━━ DATA RECORDS ━━
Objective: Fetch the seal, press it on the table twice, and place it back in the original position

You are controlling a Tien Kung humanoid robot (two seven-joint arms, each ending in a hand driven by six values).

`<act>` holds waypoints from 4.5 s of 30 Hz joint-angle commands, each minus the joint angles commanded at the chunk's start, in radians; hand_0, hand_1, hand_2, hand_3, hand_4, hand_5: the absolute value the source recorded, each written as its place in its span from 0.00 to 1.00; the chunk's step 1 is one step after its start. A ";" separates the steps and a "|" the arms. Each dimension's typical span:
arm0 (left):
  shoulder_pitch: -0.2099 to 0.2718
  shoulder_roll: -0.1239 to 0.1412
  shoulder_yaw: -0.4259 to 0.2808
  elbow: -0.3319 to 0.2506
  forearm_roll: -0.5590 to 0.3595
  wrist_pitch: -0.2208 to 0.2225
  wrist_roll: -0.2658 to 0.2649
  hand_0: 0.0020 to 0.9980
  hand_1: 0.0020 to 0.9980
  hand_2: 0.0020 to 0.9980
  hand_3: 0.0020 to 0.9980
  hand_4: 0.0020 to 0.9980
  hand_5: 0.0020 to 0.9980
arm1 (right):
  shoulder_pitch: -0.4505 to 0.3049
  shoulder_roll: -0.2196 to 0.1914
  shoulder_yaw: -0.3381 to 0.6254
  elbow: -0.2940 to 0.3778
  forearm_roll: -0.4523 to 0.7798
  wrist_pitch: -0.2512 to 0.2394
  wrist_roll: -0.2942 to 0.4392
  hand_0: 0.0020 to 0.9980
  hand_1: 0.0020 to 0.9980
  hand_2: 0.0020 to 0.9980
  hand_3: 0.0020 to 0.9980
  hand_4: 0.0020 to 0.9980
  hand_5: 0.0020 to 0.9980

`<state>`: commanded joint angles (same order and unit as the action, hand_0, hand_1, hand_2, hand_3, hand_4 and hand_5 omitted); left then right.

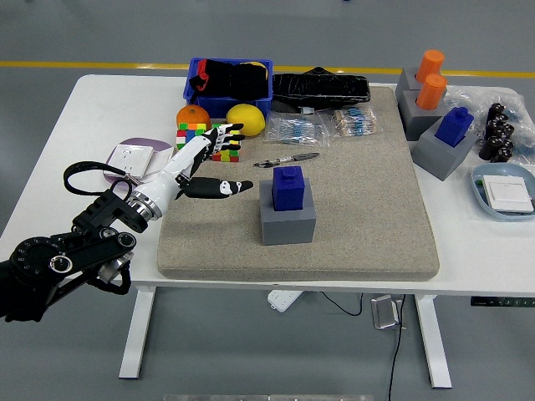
━━━
**EXERCISE DIRECTIONS**
If a line of the data above contains "joint", copy it out.

**SOLVED EXERCISE**
You are controlling a Tien Kung humanoid robot (two seven-joint arms, each ending in a hand driven by six values).
`<act>` holds waypoints from 4.5 s of 30 Hz joint-angle commands, each minus the joint angles commanded at the chunk's start, in radians; hand_0, hand_1, hand_2, hand_3, hand_4, hand_5: the absolute value the source recorded, each written as its place in its span from 0.00 to 1.00; the chunk's step 1 is one step after its start. A ";" separates the steps and a "|" the arms. Each dimension's typical span:
`<state>`: commanded joint angles (same order and unit as the action, hand_0, hand_1, hand_2, hand_3, hand_4 and hand_5 omitted); left then right.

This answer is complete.